# WHAT THE TASK ASKS:
Wherever a line holds the word "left", copy that line from the data.
(Beginning of SUPPLIED DATA)
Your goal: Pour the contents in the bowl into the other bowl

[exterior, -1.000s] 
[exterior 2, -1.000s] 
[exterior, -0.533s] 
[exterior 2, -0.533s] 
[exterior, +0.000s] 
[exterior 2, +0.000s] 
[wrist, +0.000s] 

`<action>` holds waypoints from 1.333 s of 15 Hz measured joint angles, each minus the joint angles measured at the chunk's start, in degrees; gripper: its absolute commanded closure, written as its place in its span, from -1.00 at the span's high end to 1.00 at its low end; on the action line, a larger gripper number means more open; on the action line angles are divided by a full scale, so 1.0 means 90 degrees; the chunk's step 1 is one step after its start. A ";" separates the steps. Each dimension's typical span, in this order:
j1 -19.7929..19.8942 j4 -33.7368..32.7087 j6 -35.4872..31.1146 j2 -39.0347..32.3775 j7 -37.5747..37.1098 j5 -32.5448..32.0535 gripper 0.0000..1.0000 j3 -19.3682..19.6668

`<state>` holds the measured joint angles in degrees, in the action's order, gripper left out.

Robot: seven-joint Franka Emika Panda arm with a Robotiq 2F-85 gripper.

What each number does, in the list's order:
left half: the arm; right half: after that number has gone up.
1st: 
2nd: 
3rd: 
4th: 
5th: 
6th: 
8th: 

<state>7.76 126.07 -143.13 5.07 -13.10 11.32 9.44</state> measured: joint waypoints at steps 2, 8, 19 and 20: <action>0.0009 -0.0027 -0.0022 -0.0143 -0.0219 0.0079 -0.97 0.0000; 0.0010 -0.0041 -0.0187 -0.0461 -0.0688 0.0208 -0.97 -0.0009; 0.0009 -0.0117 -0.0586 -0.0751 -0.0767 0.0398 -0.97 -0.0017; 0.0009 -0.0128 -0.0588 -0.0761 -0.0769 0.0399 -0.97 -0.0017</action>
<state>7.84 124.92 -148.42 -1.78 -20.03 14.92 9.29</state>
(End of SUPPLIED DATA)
# COMPLETED EXERCISE:
`<state>` holds the measured joint angles in degrees, in the action's order, gripper left out.
left half: the arm; right half: after that number has gone up.

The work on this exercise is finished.